**Task prompt**
Give the data again exactly, without images.

**Data block**
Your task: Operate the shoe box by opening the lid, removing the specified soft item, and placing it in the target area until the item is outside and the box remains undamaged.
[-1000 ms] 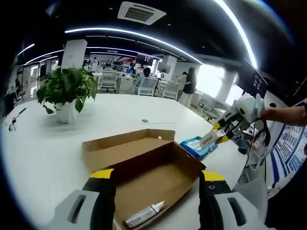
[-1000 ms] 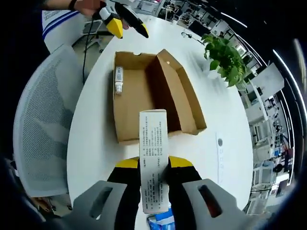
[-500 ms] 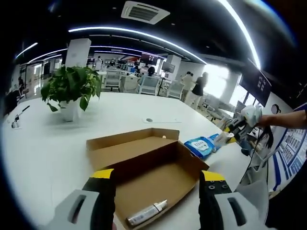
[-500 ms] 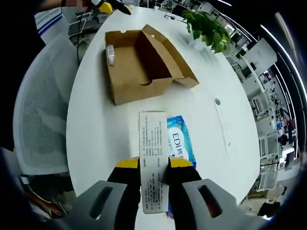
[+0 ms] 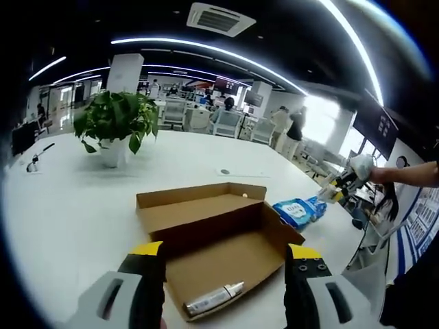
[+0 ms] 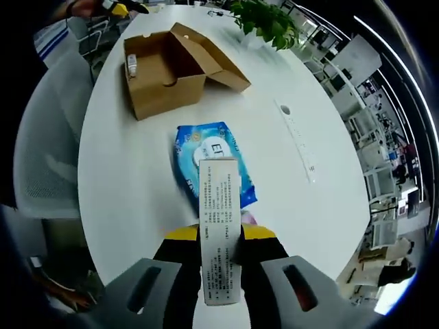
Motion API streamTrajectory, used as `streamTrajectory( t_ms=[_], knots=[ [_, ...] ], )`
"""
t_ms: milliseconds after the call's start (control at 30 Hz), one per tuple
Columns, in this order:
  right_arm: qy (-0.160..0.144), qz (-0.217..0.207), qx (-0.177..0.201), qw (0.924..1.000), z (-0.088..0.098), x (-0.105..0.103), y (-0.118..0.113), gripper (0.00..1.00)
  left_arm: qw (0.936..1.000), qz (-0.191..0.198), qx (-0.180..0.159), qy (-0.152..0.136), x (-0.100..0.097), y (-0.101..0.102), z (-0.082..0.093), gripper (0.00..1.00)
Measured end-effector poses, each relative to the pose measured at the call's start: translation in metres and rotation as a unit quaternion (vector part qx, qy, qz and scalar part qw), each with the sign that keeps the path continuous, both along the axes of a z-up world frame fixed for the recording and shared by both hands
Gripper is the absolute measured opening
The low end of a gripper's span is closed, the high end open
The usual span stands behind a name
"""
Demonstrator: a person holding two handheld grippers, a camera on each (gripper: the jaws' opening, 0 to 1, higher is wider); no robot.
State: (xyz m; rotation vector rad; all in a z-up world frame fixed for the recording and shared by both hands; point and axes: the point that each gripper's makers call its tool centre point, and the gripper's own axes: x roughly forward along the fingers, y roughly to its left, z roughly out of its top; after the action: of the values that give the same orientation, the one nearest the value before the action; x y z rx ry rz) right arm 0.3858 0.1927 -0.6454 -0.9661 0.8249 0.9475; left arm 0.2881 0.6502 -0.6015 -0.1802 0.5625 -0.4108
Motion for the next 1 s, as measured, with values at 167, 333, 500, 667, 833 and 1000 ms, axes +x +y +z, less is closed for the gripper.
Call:
streamTrajectory(
  t_ms=[167, 333, 500, 667, 833, 1000],
  knots=[
    [0.0, -0.007, -0.008, 0.9999, -0.002, 0.018, -0.018, 0.18, 0.9999, 0.011, 0.002, 0.001, -0.006, 0.002, 0.001, 0.72],
    [0.0, -0.014, -0.014, 0.9998, -0.006, 0.038, -0.029, 0.18, 0.9998, 0.022, 0.002, 0.003, -0.009, 0.007, 0.001, 0.72],
    [-0.001, -0.001, -0.043, 0.9991, -0.017, 0.059, -0.041, 0.18, 0.9995, 0.032, 0.003, 0.004, -0.012, 0.009, 0.002, 0.72],
    [-0.011, 0.048, -0.108, 0.9929, -0.037, 0.087, -0.057, 0.18, 0.9992, 0.04, 0.003, 0.004, -0.012, 0.012, 0.003, 0.72],
    [-0.004, 0.062, -0.122, 0.9906, -0.053, 0.098, -0.055, 0.18, 0.9989, 0.046, 0.006, 0.005, -0.014, 0.012, 0.006, 0.72],
    [0.006, 0.096, -0.147, 0.9844, -0.069, 0.106, -0.057, 0.18, 0.9984, 0.055, 0.007, 0.007, -0.016, 0.016, 0.007, 0.72]
  ],
)
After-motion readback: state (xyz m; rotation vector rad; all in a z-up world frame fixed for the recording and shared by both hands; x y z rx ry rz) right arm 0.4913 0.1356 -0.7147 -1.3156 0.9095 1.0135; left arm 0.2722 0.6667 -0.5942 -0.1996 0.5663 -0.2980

**Exercise answer**
Your task: Operate the shoe box by opening the lid, removing the specified soft item, and placing it in the target area until the item is outside and the box remains undamaged.
[-1000 ms] 
[-1000 ms] 
[-500 ms] 
[-500 ms] 
[+0 ms] 
[+0 ms] 
Motion API streamTrajectory, used as `streamTrajectory( t_ms=[_], knots=[ [_, ...] ], )`
"""
t_ms: milliseconds after the call's start (control at 30 Hz), one per tuple
Columns, in this order:
  right_arm: qy (-0.160..0.144), qz (-0.217..0.207), qx (-0.177..0.201), qw (0.924..1.000), z (-0.088..0.098), x (-0.105..0.103), y (-0.118..0.113), gripper (0.00..1.00)
  left_arm: qw (0.936..1.000), qz (-0.191..0.198), qx (-0.180..0.159), qy (-0.152..0.136), x (-0.100..0.097), y (-0.101..0.102), z (-0.082..0.093), gripper (0.00..1.00)
Measured end-effector poses, each relative to the pose measured at the call's start: translation in metres and rotation as a unit quaternion (vector part qx, qy, qz and scalar part qw), each with the sign that keeps the path continuous, both along the axes of a z-up world frame fixed for the recording and shared by both hands
Gripper is the absolute measured opening
The low end of a gripper's span is closed, the high end open
The usual span stands behind a name
"""
Demonstrator: a person holding two handheld grippers, a camera on each (gripper: the jaws' opening, 0 to 1, higher is wider); no robot.
State: (xyz m; rotation vector rad; all in a z-up world frame fixed for the recording and shared by both hands; point and axes: the point that each gripper's makers call its tool centre point, and the gripper's own axes: x roughly forward along the fingers, y roughly to its left, z roughly out of its top; after the action: of the values that give the same orientation, the one nearest the value before the action; x y z rx ry rz) right arm 0.3858 0.1927 -0.6454 -0.9661 0.8249 0.9475; left arm 0.2881 0.6502 -0.6015 -0.1802 0.5625 -0.4108
Motion for the next 1 s, as measured, with values at 167, 333, 500, 667, 833 and 1000 ms, axes +x +y +z, less is closed for the gripper.
Call:
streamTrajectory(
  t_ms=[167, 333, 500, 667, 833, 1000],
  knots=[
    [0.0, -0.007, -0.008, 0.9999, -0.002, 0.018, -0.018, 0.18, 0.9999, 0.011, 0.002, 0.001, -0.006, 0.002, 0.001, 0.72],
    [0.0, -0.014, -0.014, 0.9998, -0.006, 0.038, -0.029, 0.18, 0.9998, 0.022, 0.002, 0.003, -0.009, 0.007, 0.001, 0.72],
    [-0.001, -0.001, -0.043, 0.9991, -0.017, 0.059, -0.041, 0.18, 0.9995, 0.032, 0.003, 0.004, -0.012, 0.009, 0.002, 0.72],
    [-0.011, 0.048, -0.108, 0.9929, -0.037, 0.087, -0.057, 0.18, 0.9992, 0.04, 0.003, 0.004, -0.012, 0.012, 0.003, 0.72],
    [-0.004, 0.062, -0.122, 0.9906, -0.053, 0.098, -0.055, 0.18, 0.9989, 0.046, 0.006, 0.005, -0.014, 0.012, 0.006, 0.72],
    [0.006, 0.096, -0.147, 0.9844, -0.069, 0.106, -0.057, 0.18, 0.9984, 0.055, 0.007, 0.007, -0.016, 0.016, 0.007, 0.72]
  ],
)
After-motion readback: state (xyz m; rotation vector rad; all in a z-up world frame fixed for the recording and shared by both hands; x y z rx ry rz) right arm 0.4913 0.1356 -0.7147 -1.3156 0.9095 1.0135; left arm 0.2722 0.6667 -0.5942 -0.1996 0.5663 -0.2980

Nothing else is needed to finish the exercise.